- Parkinson's Disease (PD) is a neurodegenerative brain disorder that progresses slowly in most people due to a lack of dopamine that the brain is able to produce which helps the body move and affects mood.
- Parkinson's Disease has both motor and non-motor effects on the body
Signs & Symptoms:
- Tremors or shaking
- Small handwriting
- Loss of sense of smell
- Trouble sleeping
- Trouble moving or walking
- Soft or low voice
- Masked face
- Dizziness and fainting
- Stooping or hunching over
Other conditions that can mimic PD:
- Essential tremor (ET) – common among the elderly and may be a risk factor for PD
- Different from PD because it affects both hands and often involves a head tremor and a "shaky" voice
- Normal Pressure Hydrocephalus (NPH) – a person with NPH has fluid inside the brain that does not drain properly, which results in difficulty walking, slowed thinking, and loss of bladder control.

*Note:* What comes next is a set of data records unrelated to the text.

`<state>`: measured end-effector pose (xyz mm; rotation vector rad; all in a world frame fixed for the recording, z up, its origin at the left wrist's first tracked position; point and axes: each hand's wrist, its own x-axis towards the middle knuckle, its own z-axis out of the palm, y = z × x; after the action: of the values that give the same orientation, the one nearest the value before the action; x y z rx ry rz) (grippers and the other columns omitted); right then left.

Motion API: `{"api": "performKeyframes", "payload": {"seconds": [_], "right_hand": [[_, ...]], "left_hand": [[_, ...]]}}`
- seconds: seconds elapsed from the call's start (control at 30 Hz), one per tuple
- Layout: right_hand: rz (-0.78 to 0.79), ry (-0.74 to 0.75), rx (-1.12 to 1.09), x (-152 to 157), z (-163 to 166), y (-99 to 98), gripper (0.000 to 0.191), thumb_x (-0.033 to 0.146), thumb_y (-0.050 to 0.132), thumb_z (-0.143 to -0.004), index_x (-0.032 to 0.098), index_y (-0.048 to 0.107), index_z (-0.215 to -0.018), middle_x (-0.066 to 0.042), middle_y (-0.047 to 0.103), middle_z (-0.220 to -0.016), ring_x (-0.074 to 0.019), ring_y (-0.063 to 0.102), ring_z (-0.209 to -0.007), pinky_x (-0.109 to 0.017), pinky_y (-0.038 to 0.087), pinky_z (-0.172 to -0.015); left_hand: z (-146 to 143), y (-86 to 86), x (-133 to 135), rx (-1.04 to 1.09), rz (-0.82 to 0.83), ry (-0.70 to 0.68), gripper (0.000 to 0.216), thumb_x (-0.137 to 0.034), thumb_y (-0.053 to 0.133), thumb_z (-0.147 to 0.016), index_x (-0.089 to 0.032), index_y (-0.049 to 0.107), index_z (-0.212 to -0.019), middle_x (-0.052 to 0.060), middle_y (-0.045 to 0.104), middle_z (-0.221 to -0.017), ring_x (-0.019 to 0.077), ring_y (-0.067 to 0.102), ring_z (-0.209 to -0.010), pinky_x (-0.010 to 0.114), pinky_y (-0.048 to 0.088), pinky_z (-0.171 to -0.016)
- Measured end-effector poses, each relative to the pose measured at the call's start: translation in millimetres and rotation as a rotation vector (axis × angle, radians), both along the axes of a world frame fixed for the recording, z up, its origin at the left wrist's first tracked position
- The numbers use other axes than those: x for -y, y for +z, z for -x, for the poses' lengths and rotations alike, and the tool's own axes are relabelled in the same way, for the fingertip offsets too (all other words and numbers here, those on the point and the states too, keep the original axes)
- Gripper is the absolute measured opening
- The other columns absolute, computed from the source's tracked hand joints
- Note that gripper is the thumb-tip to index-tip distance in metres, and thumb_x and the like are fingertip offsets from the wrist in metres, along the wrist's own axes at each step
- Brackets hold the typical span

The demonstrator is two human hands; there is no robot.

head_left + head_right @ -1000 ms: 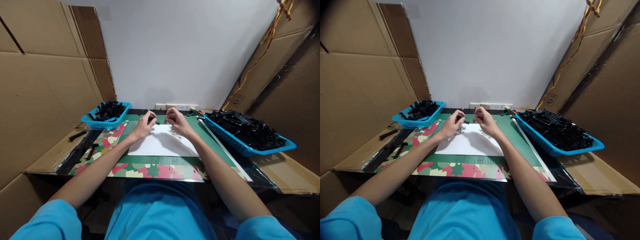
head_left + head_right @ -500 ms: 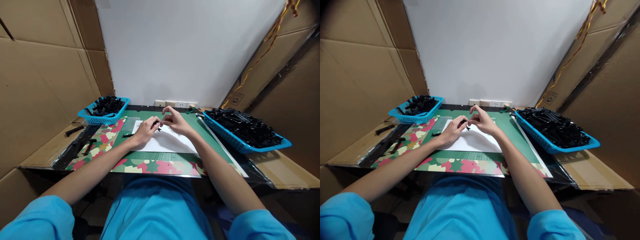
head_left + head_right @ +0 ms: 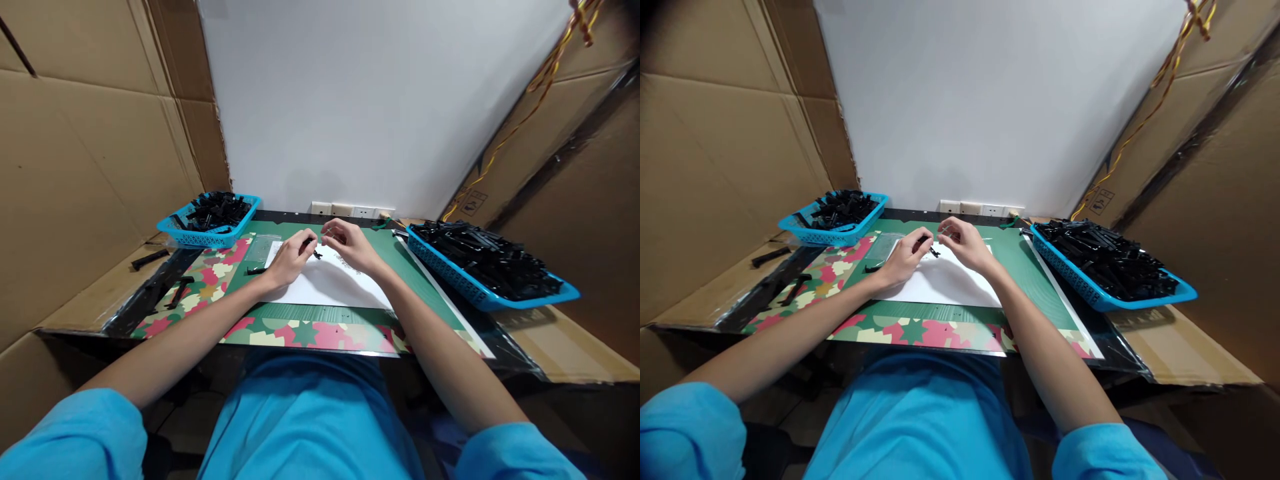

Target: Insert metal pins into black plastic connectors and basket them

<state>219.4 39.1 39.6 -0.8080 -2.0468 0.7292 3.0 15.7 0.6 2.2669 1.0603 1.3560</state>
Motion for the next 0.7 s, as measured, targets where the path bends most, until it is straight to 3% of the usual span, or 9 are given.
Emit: {"api": "performKeyframes", "payload": {"seconds": [0.07, 0.13, 0.27, 0.43, 0.57, 0.7], "right_hand": [[0.013, -0.053, -0.017, -2.6, 0.1, -1.6, 0.036, 0.053, 0.068, -0.099, 0.018, 0.068, -0.092, -0.001, 0.059, -0.075, -0.0144, 0.043, -0.068, -0.031, 0.031, -0.062], [0.125, -0.030, -0.027, -4.3, 0.8, -4.5, 0.044, 0.058, 0.068, -0.098, 0.017, 0.068, -0.084, -0.001, 0.055, -0.071, -0.0134, 0.039, -0.065, -0.031, 0.027, -0.060], [0.386, 0.123, -0.094, -3.4, 6.7, -11.1, 0.047, 0.063, 0.070, -0.097, 0.018, 0.067, -0.081, -0.001, 0.054, -0.073, -0.0129, 0.037, -0.064, -0.031, 0.026, -0.060], [0.557, 0.207, -0.250, 0.0, 15.6, -16.2, 0.043, 0.055, 0.076, -0.094, 0.019, 0.059, -0.077, 0.000, 0.050, -0.076, -0.0121, 0.032, -0.064, -0.031, 0.024, -0.060], [0.632, 0.203, -0.308, 0.7, 16.8, -18.0, 0.036, 0.047, 0.078, -0.091, 0.018, 0.060, -0.079, -0.001, 0.051, -0.079, -0.0115, 0.031, -0.065, -0.031, 0.022, -0.059], [0.600, 0.198, -0.333, 2.8, 17.8, -15.9, 0.032, 0.041, 0.077, -0.089, 0.018, 0.059, -0.076, -0.001, 0.052, -0.079, -0.0112, 0.033, -0.065, -0.031, 0.023, -0.060]], "left_hand": [[0.8, -0.7, -0.1, 0.003, -0.045, 0.047, 0.026, -0.042, 0.048, -0.112, -0.023, 0.063, -0.103, 0.002, 0.064, -0.094, 0.0180, 0.059, -0.083, 0.030, 0.045, -0.078], [1.9, -1.4, 0.4, -0.010, -0.070, 0.082, 0.024, -0.041, 0.048, -0.113, -0.024, 0.063, -0.105, 0.002, 0.064, -0.097, 0.0178, 0.060, -0.084, 0.030, 0.046, -0.078], [4.6, -2.1, 2.7, -0.100, -0.092, 0.164, 0.025, -0.042, 0.047, -0.114, -0.025, 0.064, -0.109, 0.003, 0.063, -0.102, 0.0181, 0.061, -0.084, 0.030, 0.045, -0.075], [7.9, -3.5, 3.7, -0.219, -0.118, 0.222, 0.027, -0.045, 0.044, -0.115, -0.028, 0.065, -0.117, 0.004, 0.060, -0.105, 0.0187, 0.061, -0.081, 0.030, 0.043, -0.069], [9.3, -5.1, 3.2, -0.261, -0.123, 0.221, 0.027, -0.045, 0.045, -0.114, -0.029, 0.066, -0.119, 0.005, 0.060, -0.108, 0.0189, 0.062, -0.081, 0.030, 0.042, -0.068], [6.0, -4.7, 3.6, -0.158, -0.107, 0.161, 0.027, -0.045, 0.046, -0.114, -0.027, 0.065, -0.114, 0.004, 0.062, -0.106, 0.0198, 0.063, -0.087, 0.030, 0.045, -0.075]]}}
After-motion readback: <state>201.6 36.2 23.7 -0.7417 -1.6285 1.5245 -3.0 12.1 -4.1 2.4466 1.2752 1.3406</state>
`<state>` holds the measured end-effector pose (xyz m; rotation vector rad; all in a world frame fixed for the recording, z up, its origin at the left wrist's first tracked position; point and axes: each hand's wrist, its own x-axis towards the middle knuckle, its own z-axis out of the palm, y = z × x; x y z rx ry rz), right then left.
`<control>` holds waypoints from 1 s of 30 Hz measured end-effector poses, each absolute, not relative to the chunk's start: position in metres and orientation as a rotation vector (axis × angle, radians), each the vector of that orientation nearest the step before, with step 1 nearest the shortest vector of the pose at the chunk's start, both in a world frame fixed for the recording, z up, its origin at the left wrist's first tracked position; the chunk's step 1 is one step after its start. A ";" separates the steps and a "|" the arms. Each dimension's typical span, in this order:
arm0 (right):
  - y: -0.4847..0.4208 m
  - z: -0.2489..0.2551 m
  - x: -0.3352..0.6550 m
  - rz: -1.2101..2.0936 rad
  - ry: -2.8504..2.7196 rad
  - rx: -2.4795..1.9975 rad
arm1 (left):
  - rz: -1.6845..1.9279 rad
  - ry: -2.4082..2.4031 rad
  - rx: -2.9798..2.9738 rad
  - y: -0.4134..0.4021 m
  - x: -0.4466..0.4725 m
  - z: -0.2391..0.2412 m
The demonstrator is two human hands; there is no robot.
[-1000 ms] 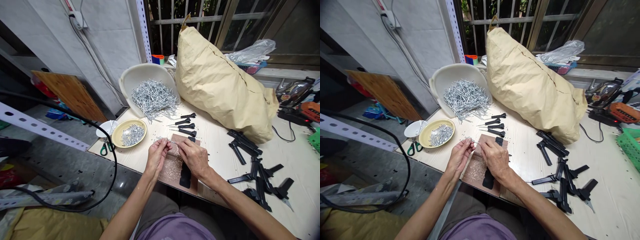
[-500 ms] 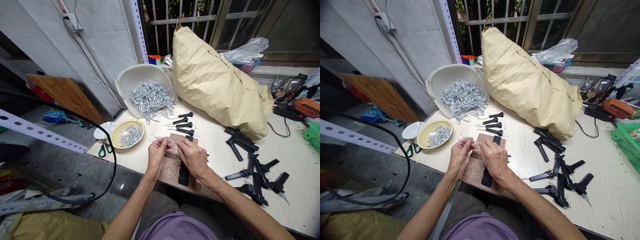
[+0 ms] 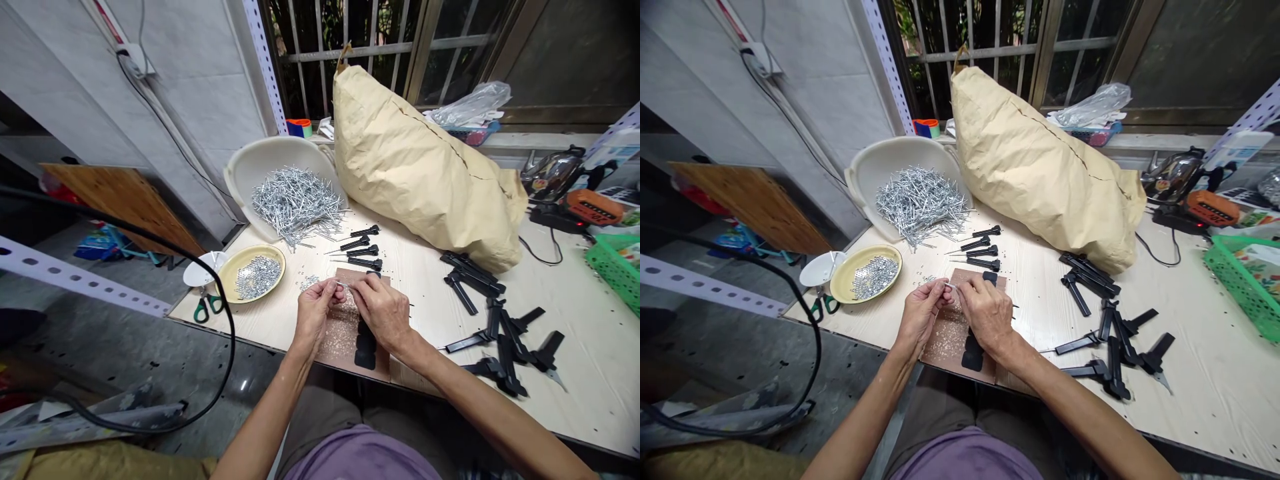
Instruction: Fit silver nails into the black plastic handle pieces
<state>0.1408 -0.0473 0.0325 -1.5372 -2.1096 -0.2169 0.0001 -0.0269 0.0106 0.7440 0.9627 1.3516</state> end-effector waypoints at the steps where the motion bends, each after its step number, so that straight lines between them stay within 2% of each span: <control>1: -0.047 0.033 0.141 -0.226 -2.103 -1.534 | 1.352 0.980 0.776 -0.027 0.000 0.009; 11: -0.045 0.025 0.139 -0.032 -2.060 -1.580 | 1.337 1.125 0.984 -0.030 -0.007 0.005; 17: -0.046 0.023 0.140 -0.121 -2.126 -1.516 | 1.340 1.107 0.969 -0.031 -0.008 0.005; 30: -0.044 0.016 0.145 0.211 -2.074 -1.510 | 1.248 1.148 1.027 -0.029 -0.012 0.004</control>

- Many Parkinson's drugs are aimed at temporarily replenishing or mimicking the action of dopamine and are called dopaminergic. They help reduce muscle rigidity, improve speed and coordination and lesson tremors.
- PD medications may have interactions with certain foods, other medications, vitamins, herbal supplements, over the counter cold pills, and other remedies.